Bekerja kepada Allah

            Ada dua orang Majusi yang telah puluhan tahun menghabiskan umurnya untuk mengabdi pada agamanya, yakni menyembah api, sekaligus ‘melayani’ umatnya yang ingin beribadah. Karena itu mereka berdua juga mendapat tempat cukup terhormat di antara para penganut Agama Majusi. Yang seorang telah berusia lanjut, yakni  73 tahun, sedang satunya lagi baru 35 tahun.
            Suatu ketika terbersit pikiran ‘nyeleneh’ pada yang muda, ia berkata kepada temannya, “Kita telah sangat lama menyembah api ini, maka marilah kita mencoba, apakah api ini akan menolong kita atau tetap membakar kita sebagaimana ia membakar orang-orang yang tidak menyembahnya. Jika ia tidak membakar, kita akan terus menyembahnya, tetapi jika ia tetap membakar, maka apa gunanya kita tetap memujanya!!”

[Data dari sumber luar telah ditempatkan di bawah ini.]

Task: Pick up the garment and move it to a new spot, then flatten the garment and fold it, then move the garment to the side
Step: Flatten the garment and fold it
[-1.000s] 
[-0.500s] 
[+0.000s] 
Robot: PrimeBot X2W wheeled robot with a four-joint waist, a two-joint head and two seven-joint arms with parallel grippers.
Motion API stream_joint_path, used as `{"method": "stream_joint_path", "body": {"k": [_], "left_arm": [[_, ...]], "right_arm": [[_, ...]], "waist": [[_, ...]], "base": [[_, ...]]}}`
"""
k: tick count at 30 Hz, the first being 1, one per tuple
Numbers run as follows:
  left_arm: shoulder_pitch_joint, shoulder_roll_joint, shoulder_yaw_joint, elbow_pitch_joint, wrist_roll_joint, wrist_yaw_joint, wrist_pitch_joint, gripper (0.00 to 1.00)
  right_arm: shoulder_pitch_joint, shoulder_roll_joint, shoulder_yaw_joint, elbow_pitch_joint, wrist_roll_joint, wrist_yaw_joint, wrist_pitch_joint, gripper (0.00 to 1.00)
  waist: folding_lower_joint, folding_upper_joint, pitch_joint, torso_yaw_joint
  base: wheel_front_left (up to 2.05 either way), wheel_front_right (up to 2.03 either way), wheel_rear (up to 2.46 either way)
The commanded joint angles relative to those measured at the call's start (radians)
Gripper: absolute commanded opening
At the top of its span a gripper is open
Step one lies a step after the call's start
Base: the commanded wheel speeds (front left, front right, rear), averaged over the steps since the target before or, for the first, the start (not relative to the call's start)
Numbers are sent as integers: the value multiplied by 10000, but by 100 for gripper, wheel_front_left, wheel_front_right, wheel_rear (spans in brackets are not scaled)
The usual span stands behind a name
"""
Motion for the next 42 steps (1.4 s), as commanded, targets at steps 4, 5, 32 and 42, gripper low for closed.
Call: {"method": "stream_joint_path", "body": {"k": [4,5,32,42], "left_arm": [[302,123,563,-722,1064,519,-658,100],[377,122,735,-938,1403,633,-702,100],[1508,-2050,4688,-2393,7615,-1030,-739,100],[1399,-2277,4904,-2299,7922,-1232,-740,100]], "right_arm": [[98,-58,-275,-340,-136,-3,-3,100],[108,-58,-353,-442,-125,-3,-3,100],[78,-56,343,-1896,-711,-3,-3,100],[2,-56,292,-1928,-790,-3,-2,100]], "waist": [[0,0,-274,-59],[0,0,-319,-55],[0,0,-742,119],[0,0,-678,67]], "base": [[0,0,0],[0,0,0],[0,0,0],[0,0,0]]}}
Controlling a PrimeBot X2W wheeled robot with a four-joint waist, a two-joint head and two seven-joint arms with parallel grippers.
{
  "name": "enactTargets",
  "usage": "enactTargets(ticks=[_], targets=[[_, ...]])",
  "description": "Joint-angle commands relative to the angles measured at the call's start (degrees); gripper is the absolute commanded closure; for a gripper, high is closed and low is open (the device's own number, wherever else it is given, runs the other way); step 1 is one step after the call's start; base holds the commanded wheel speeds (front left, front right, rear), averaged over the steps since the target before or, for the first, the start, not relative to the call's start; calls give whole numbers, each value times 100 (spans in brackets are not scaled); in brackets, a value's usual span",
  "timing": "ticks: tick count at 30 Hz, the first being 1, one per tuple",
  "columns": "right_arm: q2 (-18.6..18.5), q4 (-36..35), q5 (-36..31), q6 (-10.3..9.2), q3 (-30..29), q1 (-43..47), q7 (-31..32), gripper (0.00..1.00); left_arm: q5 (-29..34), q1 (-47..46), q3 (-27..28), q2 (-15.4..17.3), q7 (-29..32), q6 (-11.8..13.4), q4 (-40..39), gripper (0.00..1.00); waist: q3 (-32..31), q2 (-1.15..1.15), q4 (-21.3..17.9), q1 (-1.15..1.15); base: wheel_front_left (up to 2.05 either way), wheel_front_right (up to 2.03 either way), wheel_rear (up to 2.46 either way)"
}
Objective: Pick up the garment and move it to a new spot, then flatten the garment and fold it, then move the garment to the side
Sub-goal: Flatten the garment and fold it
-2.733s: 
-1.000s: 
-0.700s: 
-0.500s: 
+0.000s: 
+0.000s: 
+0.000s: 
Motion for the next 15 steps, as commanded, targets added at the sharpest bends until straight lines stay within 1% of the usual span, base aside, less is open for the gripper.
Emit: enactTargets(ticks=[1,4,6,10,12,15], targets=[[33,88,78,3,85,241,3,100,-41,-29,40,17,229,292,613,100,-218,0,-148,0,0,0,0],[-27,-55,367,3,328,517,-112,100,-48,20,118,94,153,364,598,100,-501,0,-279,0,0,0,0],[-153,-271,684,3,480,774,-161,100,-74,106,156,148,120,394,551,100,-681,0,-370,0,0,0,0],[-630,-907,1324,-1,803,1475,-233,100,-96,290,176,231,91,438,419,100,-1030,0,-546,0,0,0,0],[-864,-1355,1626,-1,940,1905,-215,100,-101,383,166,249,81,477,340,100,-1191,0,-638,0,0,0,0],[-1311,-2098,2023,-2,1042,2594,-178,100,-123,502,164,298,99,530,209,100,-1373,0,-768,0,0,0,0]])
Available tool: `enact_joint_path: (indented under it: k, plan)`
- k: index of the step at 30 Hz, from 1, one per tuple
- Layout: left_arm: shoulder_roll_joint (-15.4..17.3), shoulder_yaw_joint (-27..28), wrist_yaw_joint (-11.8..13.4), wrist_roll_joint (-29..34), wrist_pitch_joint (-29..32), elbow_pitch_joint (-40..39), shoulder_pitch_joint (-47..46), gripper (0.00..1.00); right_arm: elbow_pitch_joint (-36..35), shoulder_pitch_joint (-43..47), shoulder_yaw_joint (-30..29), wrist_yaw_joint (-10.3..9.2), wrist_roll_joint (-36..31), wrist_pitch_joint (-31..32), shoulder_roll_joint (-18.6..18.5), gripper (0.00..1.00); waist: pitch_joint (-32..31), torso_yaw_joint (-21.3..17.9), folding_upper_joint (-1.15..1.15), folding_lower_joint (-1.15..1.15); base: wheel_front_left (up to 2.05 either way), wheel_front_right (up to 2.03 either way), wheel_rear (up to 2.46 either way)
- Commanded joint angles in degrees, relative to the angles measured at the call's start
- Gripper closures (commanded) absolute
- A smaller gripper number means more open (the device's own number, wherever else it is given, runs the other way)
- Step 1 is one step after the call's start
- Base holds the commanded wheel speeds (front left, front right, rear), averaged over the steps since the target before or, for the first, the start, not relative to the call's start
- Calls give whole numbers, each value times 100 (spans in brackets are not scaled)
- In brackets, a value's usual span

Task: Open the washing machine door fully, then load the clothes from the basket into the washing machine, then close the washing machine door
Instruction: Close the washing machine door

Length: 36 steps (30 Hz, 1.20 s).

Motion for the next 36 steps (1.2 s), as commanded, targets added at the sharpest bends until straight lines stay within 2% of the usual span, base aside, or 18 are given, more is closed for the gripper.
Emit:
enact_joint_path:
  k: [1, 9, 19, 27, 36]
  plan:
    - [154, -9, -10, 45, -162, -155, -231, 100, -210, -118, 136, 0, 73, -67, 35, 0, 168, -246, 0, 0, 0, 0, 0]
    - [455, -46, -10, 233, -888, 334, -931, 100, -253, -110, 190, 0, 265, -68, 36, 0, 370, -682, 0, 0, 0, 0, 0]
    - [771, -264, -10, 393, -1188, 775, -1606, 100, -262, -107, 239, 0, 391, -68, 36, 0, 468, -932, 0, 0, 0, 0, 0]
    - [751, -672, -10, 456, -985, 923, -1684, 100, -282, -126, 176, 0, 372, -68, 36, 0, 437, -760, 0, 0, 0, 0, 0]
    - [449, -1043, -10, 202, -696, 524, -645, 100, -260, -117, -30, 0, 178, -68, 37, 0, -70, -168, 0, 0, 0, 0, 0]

            “Baiklah!!” Kata yang tua.
            Yang muda berkata, “Engkau atau aku yang akan mencoba!!”
            “Engkau saja!!” Kata yang tua.
            Yang muda mengulurkan tangannya ke api yang menyala-nyala, dan tentu saja ia merasa panas terbakar. Reflek ia menarik tangannya sambil menggerutu, “Tigapuluh lima tahun aku menyembahmu, tetapi tetap saja engkau menyakitiku!!”
            Kemudian ia berkata kepada temannya, “Marilah kita cari Tuhan yang lain saja, yang seandainya kita berdosa dan melalaikan perintah-Nya, Dia masih akan tetap mengampuni dan memaafkan kesalahan kita!!”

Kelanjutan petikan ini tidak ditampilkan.